All chickpeas stored at 9% mc showed variation in seed volume in comparison to control, but not in the case of chickpeas stored at 15% mc, where seed volumes remained unchanged for samples K15mc-1wk-20t, K15mc-8wk-20t, and K15mc-16wk-30t. This means storage conditions impact the microstructure of stored chickpeas, which might happen due to the deterioration of chickpeas, as reported earlier in the storage study [2]. More detailed measurements and visualization were carried out for quantification, as presented in Figure 7 and Figure 8. The most important part of this analysis was to highlight changes due to spoilage in chickpea kernel microstructure (endosperm, germ). It can be observed in its 3D visualization in Figure 6, where red labeled voxels represent changes due to spoilage surrounding the existing pores and cracks (marked yellow) inside the kernel and even spread inside the germ part (green voxels).

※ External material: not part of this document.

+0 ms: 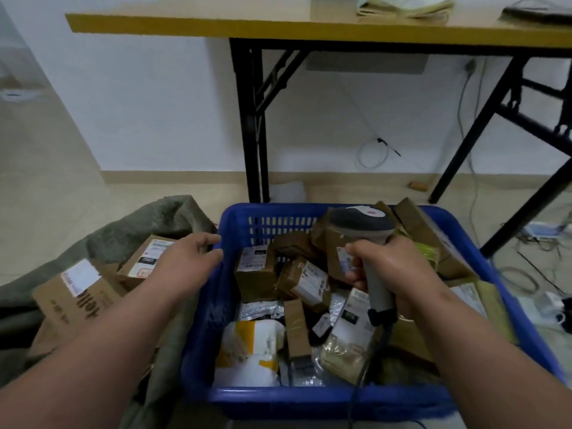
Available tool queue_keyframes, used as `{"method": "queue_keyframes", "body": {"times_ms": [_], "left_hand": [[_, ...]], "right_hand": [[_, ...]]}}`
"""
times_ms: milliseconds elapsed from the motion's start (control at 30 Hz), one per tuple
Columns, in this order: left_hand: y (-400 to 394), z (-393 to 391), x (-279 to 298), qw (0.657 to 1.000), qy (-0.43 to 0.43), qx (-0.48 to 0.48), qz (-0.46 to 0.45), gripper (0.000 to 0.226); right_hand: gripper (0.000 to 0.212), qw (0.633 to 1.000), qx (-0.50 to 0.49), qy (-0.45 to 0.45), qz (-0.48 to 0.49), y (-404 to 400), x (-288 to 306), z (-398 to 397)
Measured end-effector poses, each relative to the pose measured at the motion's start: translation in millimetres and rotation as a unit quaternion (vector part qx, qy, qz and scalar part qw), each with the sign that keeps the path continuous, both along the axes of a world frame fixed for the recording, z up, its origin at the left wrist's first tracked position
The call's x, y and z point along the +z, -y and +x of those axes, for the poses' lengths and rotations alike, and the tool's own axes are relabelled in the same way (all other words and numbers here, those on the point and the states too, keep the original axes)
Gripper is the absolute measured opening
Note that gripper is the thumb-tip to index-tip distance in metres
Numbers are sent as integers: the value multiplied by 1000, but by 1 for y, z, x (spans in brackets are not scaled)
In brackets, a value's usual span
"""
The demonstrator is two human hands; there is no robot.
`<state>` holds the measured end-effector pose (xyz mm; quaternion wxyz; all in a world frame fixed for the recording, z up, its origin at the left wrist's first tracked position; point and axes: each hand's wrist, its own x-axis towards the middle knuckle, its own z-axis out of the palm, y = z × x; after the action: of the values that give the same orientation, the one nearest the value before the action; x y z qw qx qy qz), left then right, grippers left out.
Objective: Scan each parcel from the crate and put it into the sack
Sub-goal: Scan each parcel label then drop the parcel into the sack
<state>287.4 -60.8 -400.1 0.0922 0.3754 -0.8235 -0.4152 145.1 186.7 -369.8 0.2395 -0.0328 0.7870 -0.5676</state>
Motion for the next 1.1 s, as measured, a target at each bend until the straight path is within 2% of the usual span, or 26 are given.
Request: {"method": "queue_keyframes", "body": {"times_ms": [133, 267, 400, 500, 567, 667, 833, 1000, 1100], "left_hand": [[-41, -41, -15, 998, -24, -12, 56, 30], [-76, -71, -34, 986, 2, -57, 155, 30], [-107, -92, -48, 965, 40, -108, 237, 32], [-127, -105, -53, 956, 51, -114, 267, 13], [-139, -112, -54, 950, 52, -121, 284, 15], [-147, -117, -55, 946, 59, -124, 293, 17], [-141, -114, -55, 950, 60, -124, 279, 20], [-126, -103, -48, 954, 83, -120, 263, 9], [-118, -95, -38, 954, 91, -117, 259, 19]], "right_hand": [[8, 990, -40, -88, 103, -30, -7, -26], [7, 973, -71, -159, 152, -56, -8, -51], [12, 972, -79, -131, 176, -75, -15, -74], [17, 973, -61, -94, 201, -81, -26, -80], [24, 971, -50, -83, 218, -83, -32, -82], [29, 966, -35, -99, 236, -82, -37, -84], [53, 957, -25, -126, 260, -78, -43, -87], [53, 947, -46, -172, 269, -74, -49, -85], [50, 940, -48, -199, 273, -74, -49, -80]]}}
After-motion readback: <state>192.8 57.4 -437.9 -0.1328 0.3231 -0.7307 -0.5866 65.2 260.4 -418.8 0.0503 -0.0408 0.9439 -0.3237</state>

All the 9% mc samples stored at 20 °C and 30 °C showed changes due to deterioration during storage. Still, all 15% mc chickpeas demonstrated some degree of changes due to deterioration despite a low temperature of 10 °C. In the case of 9% mc, maximum changes due to spoilage inside the kernel microstructure were found in samples K9mc-1wk-10t, K9mc-16wk-20t, K9mc-1wk-30t, and K9mc-16wk-30t. In the case of the 15% mc chickpea, maximum changes due to deterioration were found in the samples K15mc-8wk-10t, K15mc-8wk-20t, and K15mc-16wk-20t. The presence of visible mold was found in the storage study from 4 wk in the case of 15% mc, but deterioration was initiated from the first week, which was evident from SR-μCT. It was found that changes in microstructure were linked to available air space (cracks, gaps, and pores) at every storage condition, as depicted in Figure 7 and Figure 8. The size of the germ varied from 0.5 to 2% for seed volume. The length of the germ and deterioration changes inside the germ strongly correlated to a drop in germination (95% to 20%), and the lower germ volume refers to damaged or broken germ, which might happen due to material handling. Similar results were reported earlier that unfavorable storage conditions could cause microstructure changes [41]. The grain kernels’ endosperm cracking [44] was found in field samples due to weather conditions, drying, and grain handling, which affect the post-harvest quality of grains [45].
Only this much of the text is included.